Int J Radiat Oncol Biol Phys. 2025 Apr 1;121(5):1361-1371. doi: 10.1016/j.ijrobp.2024.11.104. Epub 2024 Dec 10.
This study aimed to design and evaluate a prior-knowledge-guided U-Net (PK-UNet) for automatic clinical target volume (CTV) segmentation in postmastectomy radiation therapy for breast cancer.
A total of 102 computed tomography (CT) scans from breast cancer patients who underwent postmastectomy were retrospectively collected. Of these, 80 scans were used for training with 5-fold cross-validation, and 22 scans for independent testing. The CTV included the chest wall, supraclavicular region, and axillary group III. The proposed PK-UNet method employs a 2-stage auto-segmentation process. Initially, the localization network categorizes CT slices based on the anatomic information of the CTV and generates prior knowledge labels.

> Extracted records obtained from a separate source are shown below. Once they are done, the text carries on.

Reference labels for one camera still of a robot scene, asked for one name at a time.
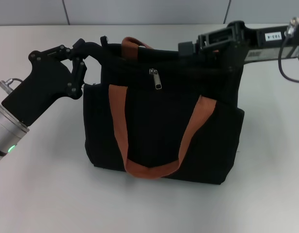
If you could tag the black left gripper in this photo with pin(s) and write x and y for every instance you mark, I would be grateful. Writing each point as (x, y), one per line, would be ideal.
(42, 82)

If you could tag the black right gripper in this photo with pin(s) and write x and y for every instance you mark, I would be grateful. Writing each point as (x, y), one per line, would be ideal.
(258, 48)

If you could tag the silver zipper pull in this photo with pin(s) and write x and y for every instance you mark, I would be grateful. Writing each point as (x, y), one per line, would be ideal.
(157, 81)

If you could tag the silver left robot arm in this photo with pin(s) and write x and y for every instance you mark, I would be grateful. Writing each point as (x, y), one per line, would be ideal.
(5, 131)

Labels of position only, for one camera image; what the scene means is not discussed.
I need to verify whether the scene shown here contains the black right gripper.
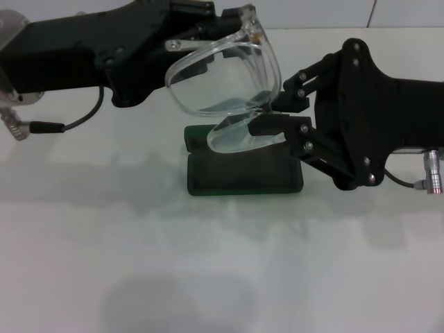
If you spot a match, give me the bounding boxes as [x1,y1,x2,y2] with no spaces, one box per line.
[248,37,444,191]

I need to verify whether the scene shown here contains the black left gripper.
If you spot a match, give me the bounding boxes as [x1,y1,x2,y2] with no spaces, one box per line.
[0,0,226,108]

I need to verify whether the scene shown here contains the clear white glasses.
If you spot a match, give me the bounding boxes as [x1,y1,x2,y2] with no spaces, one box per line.
[164,3,289,154]

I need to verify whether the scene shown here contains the green glasses case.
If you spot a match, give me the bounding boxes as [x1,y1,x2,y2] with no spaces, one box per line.
[183,124,306,197]

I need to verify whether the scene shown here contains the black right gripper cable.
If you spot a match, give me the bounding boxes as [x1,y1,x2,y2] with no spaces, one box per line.
[383,147,444,196]

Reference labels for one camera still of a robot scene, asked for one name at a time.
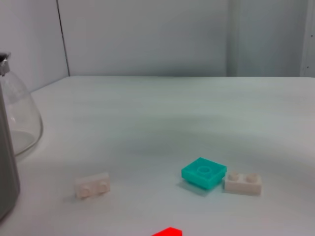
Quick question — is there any red sloped toy brick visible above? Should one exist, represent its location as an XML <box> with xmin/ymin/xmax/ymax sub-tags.
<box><xmin>151</xmin><ymin>227</ymin><xmax>183</xmax><ymax>236</ymax></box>

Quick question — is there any small white toy brick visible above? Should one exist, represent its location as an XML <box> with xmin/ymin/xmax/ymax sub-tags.
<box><xmin>75</xmin><ymin>173</ymin><xmax>111</xmax><ymax>200</ymax></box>

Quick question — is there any teal square toy plate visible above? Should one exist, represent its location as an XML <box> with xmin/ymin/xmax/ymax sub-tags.
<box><xmin>181</xmin><ymin>157</ymin><xmax>227</xmax><ymax>190</ymax></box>

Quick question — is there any grey-green perforated plastic basket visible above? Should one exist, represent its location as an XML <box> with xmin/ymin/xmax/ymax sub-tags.
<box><xmin>0</xmin><ymin>81</ymin><xmax>21</xmax><ymax>221</ymax></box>

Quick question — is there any white perforated wall post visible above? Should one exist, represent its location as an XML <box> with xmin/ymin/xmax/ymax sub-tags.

These outputs, along with the CT images, were fed into the final segmentation network. Quantitative evaluation was conducted using the mean Dice similarity coefficient (DSC), 95% Hausdorff distance, average surface distance, and surface DSC. A four-level objective scale evaluation was performed by 2 experienced radiation oncologists in a randomized double-blind manner.

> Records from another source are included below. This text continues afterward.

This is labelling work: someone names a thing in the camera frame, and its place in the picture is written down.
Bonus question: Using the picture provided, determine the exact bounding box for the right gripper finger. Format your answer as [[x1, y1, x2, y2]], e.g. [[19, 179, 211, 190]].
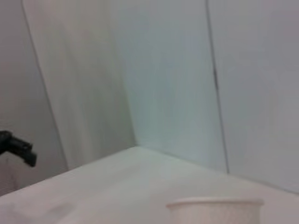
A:
[[0, 130, 37, 168]]

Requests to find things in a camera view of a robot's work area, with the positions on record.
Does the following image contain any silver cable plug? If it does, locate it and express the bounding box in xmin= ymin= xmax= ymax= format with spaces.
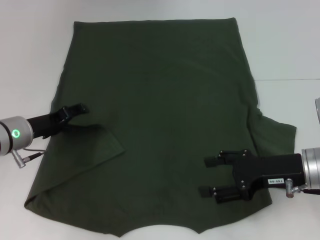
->
xmin=285 ymin=178 xmax=308 ymax=200

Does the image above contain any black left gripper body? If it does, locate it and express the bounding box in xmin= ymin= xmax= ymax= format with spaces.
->
xmin=26 ymin=111 xmax=70 ymax=140

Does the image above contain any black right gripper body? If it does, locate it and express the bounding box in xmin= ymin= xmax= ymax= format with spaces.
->
xmin=232 ymin=149 xmax=305 ymax=201

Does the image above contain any dark green shirt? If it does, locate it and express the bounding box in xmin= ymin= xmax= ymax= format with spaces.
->
xmin=23 ymin=17 xmax=298 ymax=238

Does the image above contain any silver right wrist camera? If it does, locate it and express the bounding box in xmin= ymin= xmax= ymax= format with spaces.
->
xmin=314 ymin=98 xmax=320 ymax=126

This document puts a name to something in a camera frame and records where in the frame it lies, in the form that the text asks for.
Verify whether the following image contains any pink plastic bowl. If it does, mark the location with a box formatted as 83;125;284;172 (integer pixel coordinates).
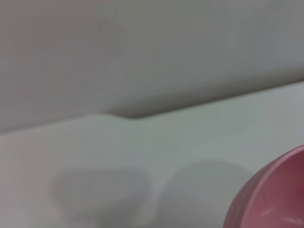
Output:
223;144;304;228

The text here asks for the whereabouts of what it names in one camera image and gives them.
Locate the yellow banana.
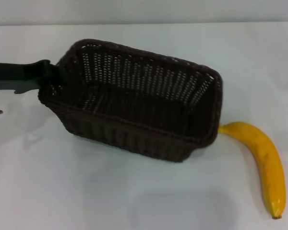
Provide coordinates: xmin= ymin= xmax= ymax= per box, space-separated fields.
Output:
xmin=217 ymin=121 xmax=286 ymax=219

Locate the black woven plastic basket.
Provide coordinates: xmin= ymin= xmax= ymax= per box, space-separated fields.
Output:
xmin=37 ymin=37 xmax=224 ymax=164

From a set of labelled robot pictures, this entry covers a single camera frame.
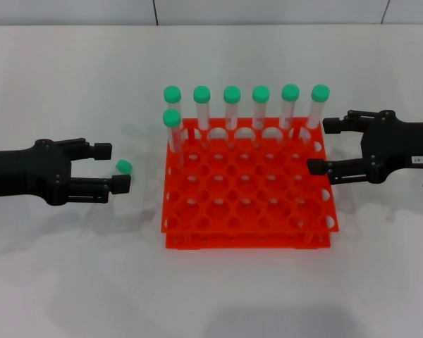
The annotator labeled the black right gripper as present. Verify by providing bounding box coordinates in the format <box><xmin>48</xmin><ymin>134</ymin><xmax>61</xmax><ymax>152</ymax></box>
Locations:
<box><xmin>307</xmin><ymin>109</ymin><xmax>423</xmax><ymax>186</ymax></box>

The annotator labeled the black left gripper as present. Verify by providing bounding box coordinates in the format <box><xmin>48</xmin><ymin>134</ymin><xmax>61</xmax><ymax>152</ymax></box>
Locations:
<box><xmin>0</xmin><ymin>137</ymin><xmax>132</xmax><ymax>207</ymax></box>

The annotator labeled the green capped clear test tube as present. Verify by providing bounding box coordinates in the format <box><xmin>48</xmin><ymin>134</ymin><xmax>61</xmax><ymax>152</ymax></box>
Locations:
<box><xmin>252</xmin><ymin>84</ymin><xmax>271</xmax><ymax>142</ymax></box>
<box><xmin>223</xmin><ymin>85</ymin><xmax>242</xmax><ymax>142</ymax></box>
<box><xmin>295</xmin><ymin>84</ymin><xmax>331</xmax><ymax>142</ymax></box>
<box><xmin>162</xmin><ymin>108</ymin><xmax>186</xmax><ymax>167</ymax></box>
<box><xmin>163</xmin><ymin>85</ymin><xmax>193</xmax><ymax>142</ymax></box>
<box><xmin>107</xmin><ymin>158</ymin><xmax>134</xmax><ymax>186</ymax></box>
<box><xmin>192</xmin><ymin>85</ymin><xmax>213</xmax><ymax>149</ymax></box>
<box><xmin>279</xmin><ymin>83</ymin><xmax>300</xmax><ymax>142</ymax></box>

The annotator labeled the orange test tube rack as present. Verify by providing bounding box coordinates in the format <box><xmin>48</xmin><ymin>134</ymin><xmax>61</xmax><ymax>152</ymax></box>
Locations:
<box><xmin>161</xmin><ymin>117</ymin><xmax>339</xmax><ymax>250</ymax></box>

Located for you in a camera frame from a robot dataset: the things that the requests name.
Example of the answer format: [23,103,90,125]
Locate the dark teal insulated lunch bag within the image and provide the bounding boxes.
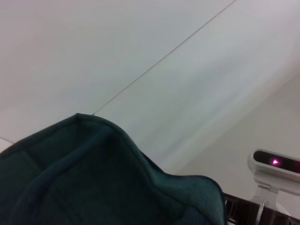
[0,112,227,225]

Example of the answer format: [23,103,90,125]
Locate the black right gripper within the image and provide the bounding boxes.
[224,193,300,225]

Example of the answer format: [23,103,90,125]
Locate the silver depth camera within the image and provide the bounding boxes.
[247,148,300,206]

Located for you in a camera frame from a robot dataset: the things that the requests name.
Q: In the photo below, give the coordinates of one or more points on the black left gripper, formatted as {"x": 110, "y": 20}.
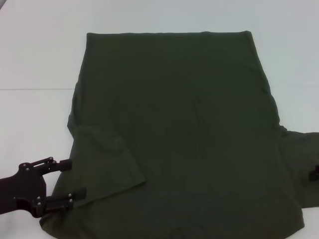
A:
{"x": 25, "y": 185}

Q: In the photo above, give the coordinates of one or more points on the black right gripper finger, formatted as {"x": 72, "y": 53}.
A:
{"x": 314, "y": 174}

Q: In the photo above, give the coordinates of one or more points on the dark green t-shirt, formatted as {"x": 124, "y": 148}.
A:
{"x": 179, "y": 112}

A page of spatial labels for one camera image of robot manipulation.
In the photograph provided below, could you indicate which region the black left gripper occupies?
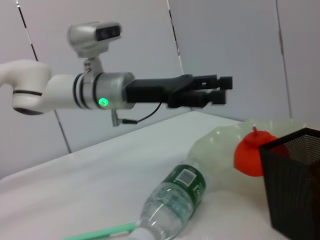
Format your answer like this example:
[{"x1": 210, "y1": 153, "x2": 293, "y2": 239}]
[{"x1": 124, "y1": 74, "x2": 234, "y2": 109}]

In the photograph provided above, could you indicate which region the orange fruit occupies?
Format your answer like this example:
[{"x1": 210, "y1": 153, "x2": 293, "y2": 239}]
[{"x1": 234, "y1": 125, "x2": 280, "y2": 178}]

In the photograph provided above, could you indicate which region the clear green-label water bottle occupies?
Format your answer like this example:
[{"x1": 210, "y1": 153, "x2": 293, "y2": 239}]
[{"x1": 128, "y1": 163, "x2": 208, "y2": 240}]

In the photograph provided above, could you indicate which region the green pen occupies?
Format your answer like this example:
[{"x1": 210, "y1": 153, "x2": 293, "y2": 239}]
[{"x1": 63, "y1": 222, "x2": 138, "y2": 240}]

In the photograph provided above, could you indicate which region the pale green glass fruit plate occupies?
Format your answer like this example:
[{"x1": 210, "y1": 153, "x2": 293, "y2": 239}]
[{"x1": 187, "y1": 118, "x2": 307, "y2": 198}]

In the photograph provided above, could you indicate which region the black mesh pen holder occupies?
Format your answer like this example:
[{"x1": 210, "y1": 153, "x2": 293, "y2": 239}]
[{"x1": 258, "y1": 127, "x2": 320, "y2": 238}]

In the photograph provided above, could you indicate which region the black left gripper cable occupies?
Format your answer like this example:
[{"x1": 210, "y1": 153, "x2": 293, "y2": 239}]
[{"x1": 111, "y1": 101, "x2": 163, "y2": 127}]

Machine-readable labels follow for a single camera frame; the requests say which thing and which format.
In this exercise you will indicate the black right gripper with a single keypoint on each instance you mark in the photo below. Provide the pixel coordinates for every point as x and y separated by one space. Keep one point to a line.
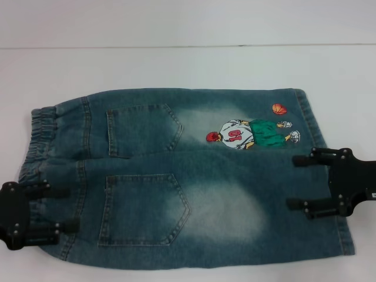
352 182

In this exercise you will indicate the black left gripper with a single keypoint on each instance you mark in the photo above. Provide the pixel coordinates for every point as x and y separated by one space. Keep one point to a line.
11 205

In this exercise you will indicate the blue denim shorts with embroidery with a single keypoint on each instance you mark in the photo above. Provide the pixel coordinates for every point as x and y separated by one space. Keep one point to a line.
205 188

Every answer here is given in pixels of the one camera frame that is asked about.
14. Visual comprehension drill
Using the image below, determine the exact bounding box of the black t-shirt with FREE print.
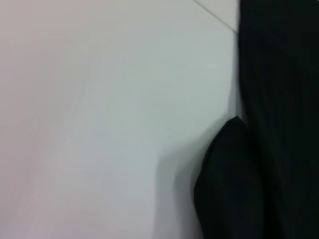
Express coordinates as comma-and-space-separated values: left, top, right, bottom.
193, 0, 319, 239

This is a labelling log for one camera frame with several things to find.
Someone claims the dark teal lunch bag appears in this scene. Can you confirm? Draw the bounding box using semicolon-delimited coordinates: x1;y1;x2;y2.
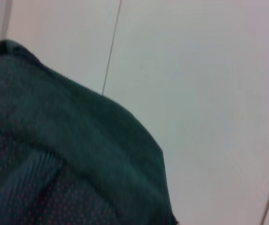
0;39;179;225

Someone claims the white panel cabinet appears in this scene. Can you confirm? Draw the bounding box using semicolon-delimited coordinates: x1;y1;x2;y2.
0;0;269;225

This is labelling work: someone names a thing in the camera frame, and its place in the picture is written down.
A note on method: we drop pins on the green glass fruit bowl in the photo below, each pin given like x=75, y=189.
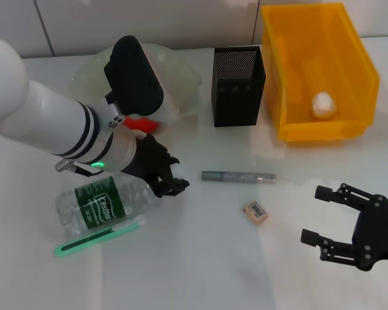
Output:
x=184, y=80

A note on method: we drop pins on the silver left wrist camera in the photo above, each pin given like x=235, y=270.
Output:
x=132, y=77

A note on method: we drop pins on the black mesh pen holder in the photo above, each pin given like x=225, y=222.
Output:
x=236, y=100

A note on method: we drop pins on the beige eraser with barcode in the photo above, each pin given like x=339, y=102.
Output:
x=255, y=212

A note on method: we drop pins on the white paper ball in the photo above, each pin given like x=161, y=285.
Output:
x=324, y=105

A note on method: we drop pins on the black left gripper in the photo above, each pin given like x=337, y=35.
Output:
x=152, y=158

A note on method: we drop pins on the yellow plastic bin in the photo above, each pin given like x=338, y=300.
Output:
x=326, y=64

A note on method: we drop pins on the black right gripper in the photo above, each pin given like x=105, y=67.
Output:
x=378, y=232

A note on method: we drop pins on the grey marker pen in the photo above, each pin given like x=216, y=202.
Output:
x=232, y=176

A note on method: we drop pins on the clear water bottle green label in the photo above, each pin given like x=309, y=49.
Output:
x=93, y=206

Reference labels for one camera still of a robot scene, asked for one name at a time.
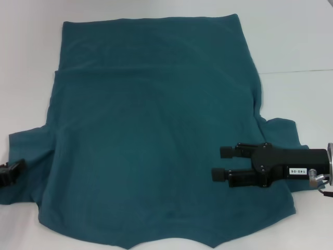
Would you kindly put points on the blue-green shirt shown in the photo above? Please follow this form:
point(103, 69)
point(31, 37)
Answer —
point(166, 104)

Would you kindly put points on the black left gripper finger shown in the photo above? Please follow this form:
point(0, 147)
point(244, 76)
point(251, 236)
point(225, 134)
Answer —
point(13, 166)
point(6, 175)

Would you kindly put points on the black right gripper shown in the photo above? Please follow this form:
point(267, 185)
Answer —
point(286, 161)

Quantitative evaluations revealed that PK-UNet significantly outperformed state-of-the-art segmentation methods (P < .01), with a mean DSC of 0.90 ± 0.02 and a 95% Hausdorff distance of 2.82 ± 1.29 mm. The mean average surface distance of PK-UNet was 0.91 ± 0.22 mm and the surface DSC was 0.84 ± 0.07, significantly surpassing the performance of AdwU-Net (P < .01) and showing comparable results to other models. Clinical evaluation confirmed the efficacy of PK-UNet, with 81.8% of the predicted contours being acceptable for clinical application. The advantages of the auto-segmentation capability of PK-UNet were most evident in the superior and inferior slices and slices with discontinuities at the junctions of different subregions. The average manual correction time was reduced to 1.02 min, compared with 18.20 min for manual contouring leading to a 94.4% reduction in working time.
This study introduced the pioneering integration of prior medical knowledge into a deep learning framework for postmastectomy radiation therapy. This strategy addresses the challenges of CTV segmentation in postmastectomy radiation therapy and improves clinical workflow efficiency.
本研究旨在设计并评估一种基于先验知识引导的U-Net(PK-UNet),用于乳腺癌乳房切除术后放射治疗中自动临床靶区(CTV)分割。
回顾性收集了102例接受乳房切除术后的乳腺癌患者的计算机断层扫描(CT)图像。其中,80例扫描图像用于5折交叉验证训练,22例扫描图像用于独立测试。CTV包括胸壁、锁骨上区域和腋窝Ⅲ组。所提出的PK-UNet方法采用两阶段自动分割过程。首先,定位网络根据CTV的解剖信息对CT切片进行分类,并生成先验知识标签。这些输出结果与CT图像一起被输入到最终的分割网络中。使用平均Dice相似系数(DSC)、95% Hausdorff距离、平均表面距离和表面DSC进行定量评估。由2名经验丰富的放射肿瘤学家以随机双盲方式进行四级目标尺度评估。
定量评估显示,PK-UNet显著优于现有最先进的分割方法(P < 0.01),平均DSC为0.90±0.02,95% Hausdorff距离为2.82±1.29 mm。PK-UNet的平均平均表面距离为0.91±0.22 mm,表面DSC为0.84±0.07,显著超过AdwU-Net的性能(P < 0.01),与其他模型的结果相当。临床评估证实了PK-UNet的有效性,81.8%的预测轮廓可用于临床应用。PK-UNet自动分割能力的优势在上下切片以及不同子区域交界处有间断的切片中最为明显。平均手动校正时间减少到1.02分钟,而手动勾勒轮廓的时间为18.20分钟,工作时间减少了94.4%。
本研究率先将先验医学知识整合到深度学习框架中用于乳房切除术后放射治疗。该策略解决了乳房切除术后放射治疗中CTV分割的挑战,提高了临床工作流程效率。